_Your task:_ In the records that follow, find each line containing "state" and copy it.

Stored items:
■ ■ ■

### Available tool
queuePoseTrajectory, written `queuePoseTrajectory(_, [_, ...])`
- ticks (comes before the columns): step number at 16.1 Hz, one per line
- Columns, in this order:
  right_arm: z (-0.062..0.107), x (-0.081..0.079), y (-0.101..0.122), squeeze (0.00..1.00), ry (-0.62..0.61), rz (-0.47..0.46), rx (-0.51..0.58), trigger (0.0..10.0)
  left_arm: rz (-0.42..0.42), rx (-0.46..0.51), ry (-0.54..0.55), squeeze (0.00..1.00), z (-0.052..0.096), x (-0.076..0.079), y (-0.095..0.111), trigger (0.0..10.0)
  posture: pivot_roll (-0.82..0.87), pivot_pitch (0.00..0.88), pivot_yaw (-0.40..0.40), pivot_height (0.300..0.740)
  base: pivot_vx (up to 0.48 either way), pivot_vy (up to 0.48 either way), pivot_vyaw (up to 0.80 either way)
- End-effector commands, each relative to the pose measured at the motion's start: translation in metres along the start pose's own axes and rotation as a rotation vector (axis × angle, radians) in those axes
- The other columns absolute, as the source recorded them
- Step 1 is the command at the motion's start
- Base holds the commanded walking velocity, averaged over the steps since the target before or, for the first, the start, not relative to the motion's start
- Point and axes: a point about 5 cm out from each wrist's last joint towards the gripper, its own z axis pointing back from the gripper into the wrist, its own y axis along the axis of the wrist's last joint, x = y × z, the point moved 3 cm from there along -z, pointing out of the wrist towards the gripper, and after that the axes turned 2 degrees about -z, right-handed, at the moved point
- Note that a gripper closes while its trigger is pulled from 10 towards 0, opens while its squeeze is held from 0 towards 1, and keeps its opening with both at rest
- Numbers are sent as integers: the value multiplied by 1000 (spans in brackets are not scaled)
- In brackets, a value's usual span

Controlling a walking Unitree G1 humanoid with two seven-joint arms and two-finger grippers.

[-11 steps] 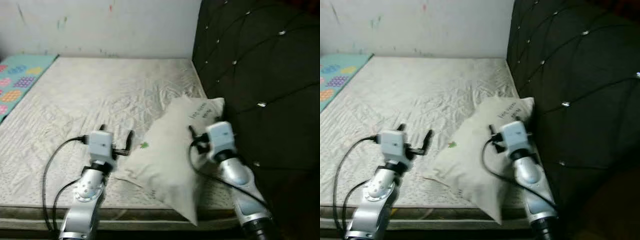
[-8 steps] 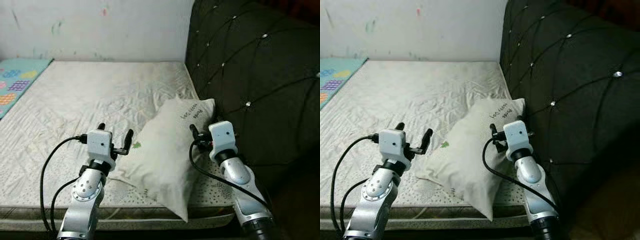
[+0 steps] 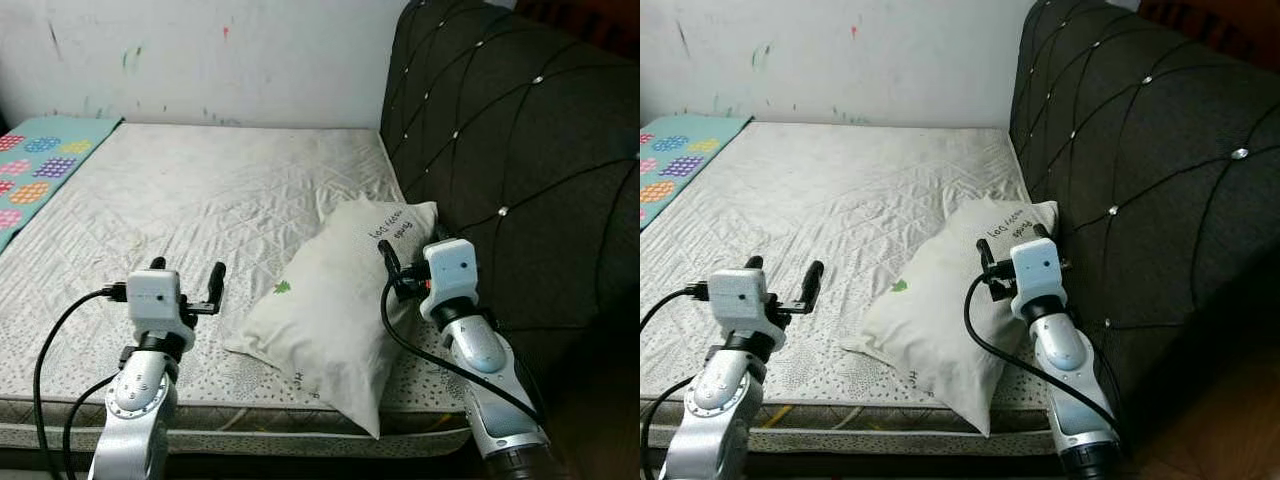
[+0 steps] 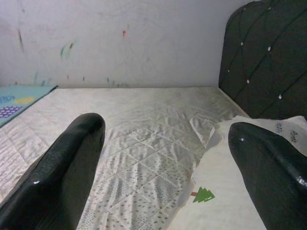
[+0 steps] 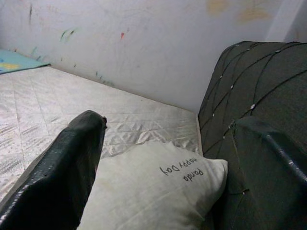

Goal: Clean up the room

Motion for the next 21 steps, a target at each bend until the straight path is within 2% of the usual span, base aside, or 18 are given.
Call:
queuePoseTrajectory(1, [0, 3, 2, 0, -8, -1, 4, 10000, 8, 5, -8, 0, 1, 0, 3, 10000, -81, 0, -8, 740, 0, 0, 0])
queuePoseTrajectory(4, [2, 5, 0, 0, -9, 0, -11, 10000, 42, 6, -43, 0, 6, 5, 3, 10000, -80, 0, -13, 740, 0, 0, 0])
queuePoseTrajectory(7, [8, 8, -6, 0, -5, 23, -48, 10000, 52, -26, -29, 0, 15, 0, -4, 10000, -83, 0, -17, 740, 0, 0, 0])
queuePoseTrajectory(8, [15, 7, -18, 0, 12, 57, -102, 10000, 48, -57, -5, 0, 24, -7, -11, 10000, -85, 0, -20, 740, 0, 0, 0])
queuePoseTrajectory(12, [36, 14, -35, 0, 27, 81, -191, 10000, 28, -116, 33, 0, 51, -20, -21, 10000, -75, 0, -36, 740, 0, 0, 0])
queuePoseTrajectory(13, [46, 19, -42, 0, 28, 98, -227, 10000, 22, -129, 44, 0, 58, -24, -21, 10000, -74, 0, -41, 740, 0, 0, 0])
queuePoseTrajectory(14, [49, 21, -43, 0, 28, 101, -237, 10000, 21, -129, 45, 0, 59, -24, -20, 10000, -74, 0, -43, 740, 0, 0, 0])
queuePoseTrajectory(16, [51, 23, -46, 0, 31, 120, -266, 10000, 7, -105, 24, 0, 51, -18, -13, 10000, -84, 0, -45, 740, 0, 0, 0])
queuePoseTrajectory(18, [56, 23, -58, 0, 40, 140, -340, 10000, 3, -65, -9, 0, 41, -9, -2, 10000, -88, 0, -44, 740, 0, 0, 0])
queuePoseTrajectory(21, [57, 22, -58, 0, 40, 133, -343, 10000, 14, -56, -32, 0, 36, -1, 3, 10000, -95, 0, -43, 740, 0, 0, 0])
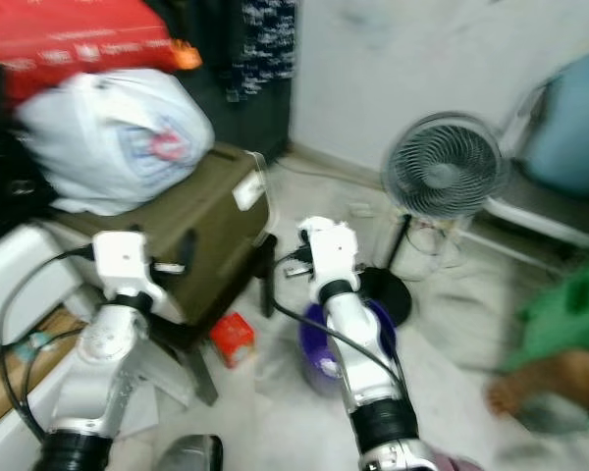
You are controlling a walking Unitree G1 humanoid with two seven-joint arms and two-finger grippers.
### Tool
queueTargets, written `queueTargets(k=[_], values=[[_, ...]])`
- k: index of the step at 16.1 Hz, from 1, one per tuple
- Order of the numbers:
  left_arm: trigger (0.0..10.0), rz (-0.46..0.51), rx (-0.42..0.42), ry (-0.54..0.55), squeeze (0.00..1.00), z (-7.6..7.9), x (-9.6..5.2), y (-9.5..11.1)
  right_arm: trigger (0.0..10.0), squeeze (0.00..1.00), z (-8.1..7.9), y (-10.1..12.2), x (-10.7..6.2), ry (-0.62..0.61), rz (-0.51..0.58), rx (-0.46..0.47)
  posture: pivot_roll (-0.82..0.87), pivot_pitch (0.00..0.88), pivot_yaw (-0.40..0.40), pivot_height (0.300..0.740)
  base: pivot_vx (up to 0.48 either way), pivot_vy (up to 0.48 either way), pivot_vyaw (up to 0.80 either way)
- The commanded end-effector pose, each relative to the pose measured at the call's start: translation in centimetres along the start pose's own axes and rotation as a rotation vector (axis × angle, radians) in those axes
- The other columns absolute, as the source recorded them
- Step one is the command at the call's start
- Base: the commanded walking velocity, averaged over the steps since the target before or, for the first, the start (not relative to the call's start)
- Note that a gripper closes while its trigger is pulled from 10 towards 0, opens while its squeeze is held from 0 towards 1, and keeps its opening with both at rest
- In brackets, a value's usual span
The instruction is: Clean up the room
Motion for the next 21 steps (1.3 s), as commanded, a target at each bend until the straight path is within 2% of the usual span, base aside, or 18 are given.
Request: queueTargets(k=[1, 6, 15, 21], values=[[10.0, 0.007, 0.0, -0.013, 0.0, 0.23, 0.16, 0.24, 10.0, 0.0, 0.37, 0.41, 0.14, -0.009, 0.012, 0.0, 0.08, 0.0, -0.023, 0.74, 0.0, 0.0, 0.0], [10.0, 0.008, -0.002, -0.015, 0.0, 0.26, 0.3, 0.24, 10.0, 0.0, 0.49, 0.41, 0.31, -0.016, 0.008, 0.003, 0.07, 0.0, -0.024, 0.74, 0.0, 0.0, -0.74], [10.0, 0.036, -0.006, -0.031, 0.0, 0.35, 0.32, 0.6, 10.0, 0.0, 0.45, 0.5, 0.39, -0.019, 0.015, 0.0, 0.07, 0.0, -0.02, 0.74, 0.0, 0.0, 0.0], [10.0, 0.039, -0.006, -0.037, 0.0, 0.41, 0.27, 0.67, 10.0, 0.0, 0.39, 0.48, 0.34, -0.016, 0.014, 0.004, 0.07, 0.0, -0.019, 0.74, 0.294, 0.0, 0.0]])
Point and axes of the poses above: a point about 5 cm out from each wrist's last joint towards the gripper, its own x axis pointing out of the wrist towards the gripper, its own y axis along the axis of the wrist's last joint, z = x × y, the point moved 1 cm from there along x, pointing out of the wrist towards the gripper, and after that the axes turned 14 degrees about x, right-handed, at the moved point
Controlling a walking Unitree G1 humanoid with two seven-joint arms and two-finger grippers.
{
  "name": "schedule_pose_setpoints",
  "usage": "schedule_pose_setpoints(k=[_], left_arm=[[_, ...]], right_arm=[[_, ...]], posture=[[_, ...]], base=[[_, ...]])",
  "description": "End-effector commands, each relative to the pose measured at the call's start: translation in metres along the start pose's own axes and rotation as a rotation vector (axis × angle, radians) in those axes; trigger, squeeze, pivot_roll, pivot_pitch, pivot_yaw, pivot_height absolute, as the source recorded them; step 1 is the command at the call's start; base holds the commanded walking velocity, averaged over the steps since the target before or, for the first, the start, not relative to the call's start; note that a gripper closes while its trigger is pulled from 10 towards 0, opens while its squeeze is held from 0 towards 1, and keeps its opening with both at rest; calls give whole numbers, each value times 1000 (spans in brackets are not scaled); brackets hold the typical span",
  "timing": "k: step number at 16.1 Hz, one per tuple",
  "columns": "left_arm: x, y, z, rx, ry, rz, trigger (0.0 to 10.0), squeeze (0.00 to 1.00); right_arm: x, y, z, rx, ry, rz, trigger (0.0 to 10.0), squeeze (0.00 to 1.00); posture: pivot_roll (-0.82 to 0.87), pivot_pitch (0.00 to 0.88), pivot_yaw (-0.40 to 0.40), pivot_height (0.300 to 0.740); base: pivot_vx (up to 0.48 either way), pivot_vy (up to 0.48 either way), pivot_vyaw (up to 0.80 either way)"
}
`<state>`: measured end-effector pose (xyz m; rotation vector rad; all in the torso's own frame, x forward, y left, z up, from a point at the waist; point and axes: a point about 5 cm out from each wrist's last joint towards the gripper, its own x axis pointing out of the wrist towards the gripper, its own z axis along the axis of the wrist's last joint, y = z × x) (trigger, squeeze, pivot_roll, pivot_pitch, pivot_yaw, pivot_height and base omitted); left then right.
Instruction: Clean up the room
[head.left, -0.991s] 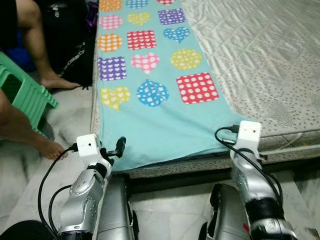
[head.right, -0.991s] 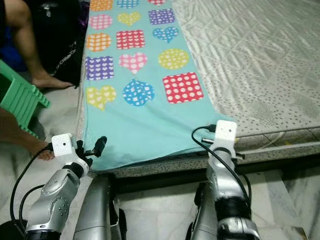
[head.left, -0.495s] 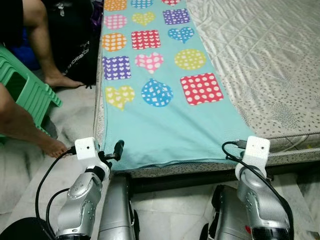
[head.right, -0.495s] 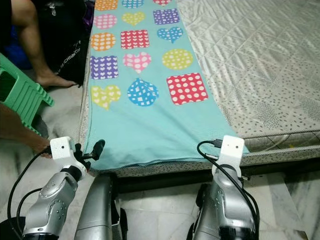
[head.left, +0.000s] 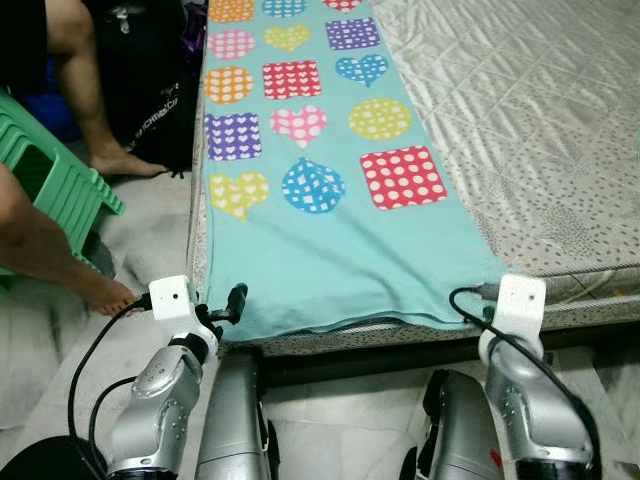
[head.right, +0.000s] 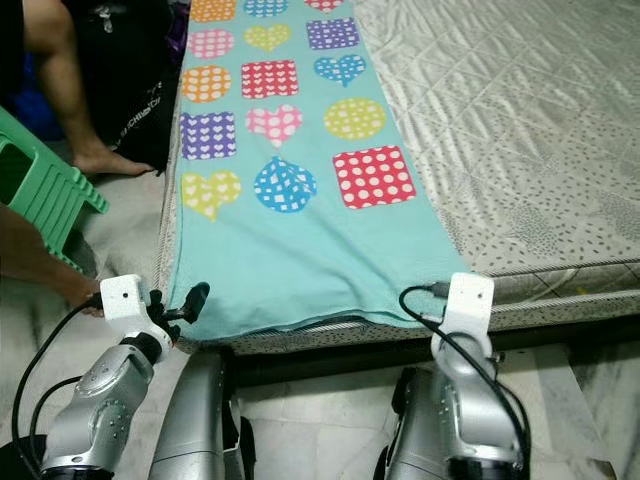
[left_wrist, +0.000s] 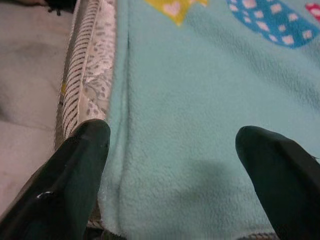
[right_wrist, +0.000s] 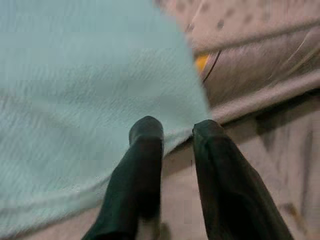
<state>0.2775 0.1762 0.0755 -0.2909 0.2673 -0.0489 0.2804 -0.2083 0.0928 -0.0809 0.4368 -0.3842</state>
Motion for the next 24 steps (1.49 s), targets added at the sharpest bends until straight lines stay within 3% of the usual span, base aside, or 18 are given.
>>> schedule_pose_setpoints(k=[1,3,5,6,7,9,11,12,14,17,19,20,21,23,24], left_arm=[[-4,4,-4,11,44,-2,10000,0],[-2,5,-8,13,80,-12,10000,0],[5,9,-17,32,184,-8,10000,0],[10,14,-21,25,223,20,10000,0],[14,19,-25,14,273,42,10000,0],[16,26,-40,-10,417,61,10000,0],[16,26,-41,-21,440,56,10000,0],[13,33,-45,-62,507,69,10000,0],[-8,46,-53,-149,608,109,10000,0],[-34,59,-45,-182,619,135,10000,0],[-49,68,-38,-172,606,173,10000,0],[-63,78,-24,-82,509,243,10000,0],[-63,78,-20,-77,475,250,10000,0],[-64,66,0,-90,314,196,10000,0],[-62,52,7,-43,238,101,10000,0]], right_arm=[[2,2,7,-17,-46,14,10000,1000],[4,7,20,6,-111,44,10000,1000],[4,16,42,2,-218,107,10000,1000],[5,18,46,7,-232,121,10000,247],[6,20,49,12,-243,138,10000,0],[6,21,51,14,-254,148,10000,0],[6,21,52,17,-256,154,10000,0],[7,21,54,17,-270,169,10000,0],[8,20,56,16,-277,187,10000,0],[9,22,54,19,-263,205,10000,0],[10,20,52,17,-256,209,10000,0],[12,15,50,-1,-254,192,10000,0],[13,15,50,-8,-255,187,10000,0],[14,15,50,-14,-257,195,10000,0],[13,18,50,-11,-263,209,10000,0]], posture=[[-88,154,71,535],[-95,138,68,535],[-104,118,63,535],[-108,110,63,535],[-113,103,61,535],[-119,94,61,535],[-127,90,63,535],[-130,83,68,535],[-121,82,73,535],[-111,86,75,535],[-106,88,77,535],[-99,92,80,535],[-99,92,79,535],[-92,92,73,535],[-93,88,65,535]], base=[[0,0,0],[0,0,0],[0,0,0],[0,0,0],[0,0,0],[0,0,0],[0,0,0],[0,0,0],[0,0,0],[0,0,0],[0,0,0],[0,0,0],[0,0,0],[0,0,0],[0,0,0]])
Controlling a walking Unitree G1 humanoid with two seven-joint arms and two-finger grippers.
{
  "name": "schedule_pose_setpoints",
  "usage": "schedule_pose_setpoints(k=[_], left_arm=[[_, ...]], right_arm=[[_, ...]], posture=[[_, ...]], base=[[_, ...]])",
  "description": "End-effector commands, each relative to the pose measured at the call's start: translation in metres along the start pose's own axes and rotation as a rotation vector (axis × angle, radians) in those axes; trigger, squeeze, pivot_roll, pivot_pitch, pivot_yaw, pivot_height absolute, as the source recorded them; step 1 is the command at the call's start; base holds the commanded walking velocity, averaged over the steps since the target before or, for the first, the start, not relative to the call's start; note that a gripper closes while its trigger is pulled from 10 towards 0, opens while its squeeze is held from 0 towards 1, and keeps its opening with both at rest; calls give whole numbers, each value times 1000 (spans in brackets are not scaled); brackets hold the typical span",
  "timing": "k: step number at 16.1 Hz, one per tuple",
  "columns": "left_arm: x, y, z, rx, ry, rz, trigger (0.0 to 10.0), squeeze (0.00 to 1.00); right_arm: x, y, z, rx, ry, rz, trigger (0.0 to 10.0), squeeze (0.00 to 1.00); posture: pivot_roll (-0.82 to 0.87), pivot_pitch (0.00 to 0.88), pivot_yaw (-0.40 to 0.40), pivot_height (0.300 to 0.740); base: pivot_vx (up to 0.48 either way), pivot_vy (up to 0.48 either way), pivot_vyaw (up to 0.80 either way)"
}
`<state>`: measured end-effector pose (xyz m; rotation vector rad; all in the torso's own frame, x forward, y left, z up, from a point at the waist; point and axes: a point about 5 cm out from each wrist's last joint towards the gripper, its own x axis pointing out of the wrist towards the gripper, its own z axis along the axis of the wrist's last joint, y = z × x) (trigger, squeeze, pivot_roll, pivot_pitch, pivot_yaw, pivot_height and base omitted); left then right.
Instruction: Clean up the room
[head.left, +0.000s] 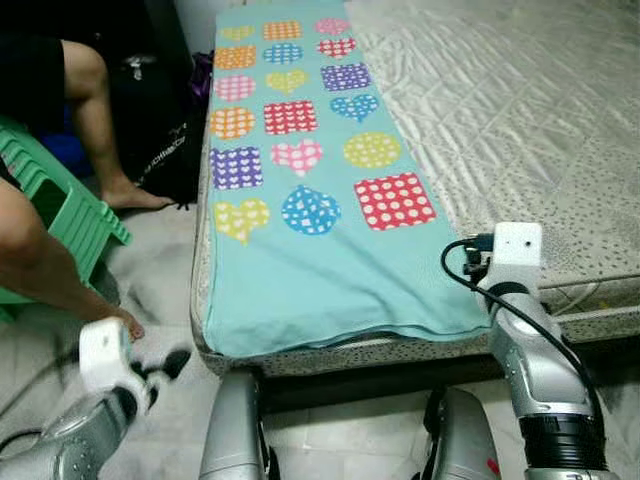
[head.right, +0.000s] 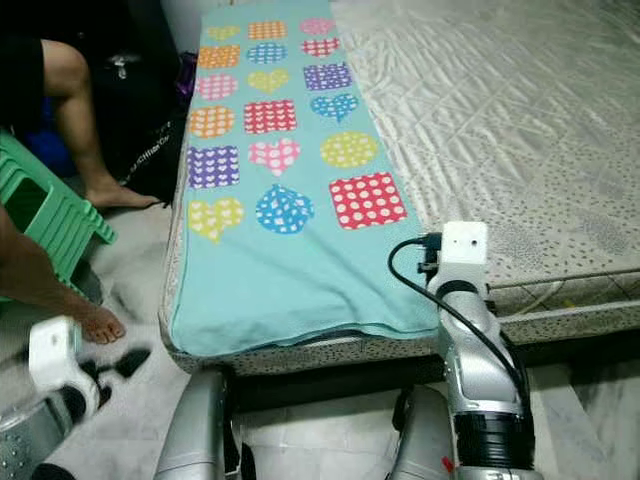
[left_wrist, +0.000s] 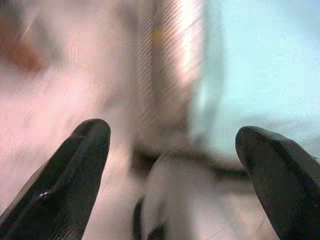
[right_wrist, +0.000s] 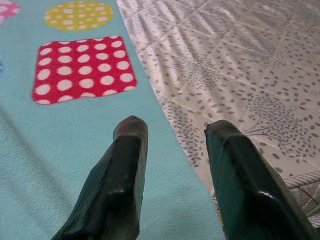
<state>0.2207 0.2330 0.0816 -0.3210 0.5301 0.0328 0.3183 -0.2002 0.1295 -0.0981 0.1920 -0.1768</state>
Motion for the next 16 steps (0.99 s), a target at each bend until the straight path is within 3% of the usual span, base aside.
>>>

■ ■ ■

_Answer to the exercise:_
`<state>`: measured end-effector pose (xyz m; rotation vector rad; all in the torso's own frame, x forward, y left, z up, from a point at the waist; point and axes: a point about 5 cm out from each wrist's last joint towards the gripper, its own x axis pointing out of the wrist towards the gripper, its own z axis along the axis of the wrist's last joint, y = z × x) (trigger, squeeze, pivot_roll, pivot_pitch, pivot_yaw, pivot_height and base omitted); left then right.
<state>0.2775 0.1762 0.0755 -0.2909 0.2673 -0.0489 0.2804 -0.2083 0.0928 -0.0809 0.4368 -0.3842</state>
`<state>`: measured end-effector pose (xyz m; rotation vector rad; all in the torso's own frame, x forward, y left, z up, from a point at the waist; point and axes: a point about 5 cm out from each wrist's last joint towards the gripper, its own x axis pointing out of the wrist towards the gripper, its own z axis along the axis of the wrist's last joint, y = z × x) (trigger, squeeze, pivot_roll, pivot_pitch, pivot_yaw, pivot_height and base omitted); left then right.
<state>0.2207 0.2330 0.0816 -0.3210 0.5301 0.0328 0.3183 -0.2002 0.1295 -0.0981 0.1920 -0.1768</state>

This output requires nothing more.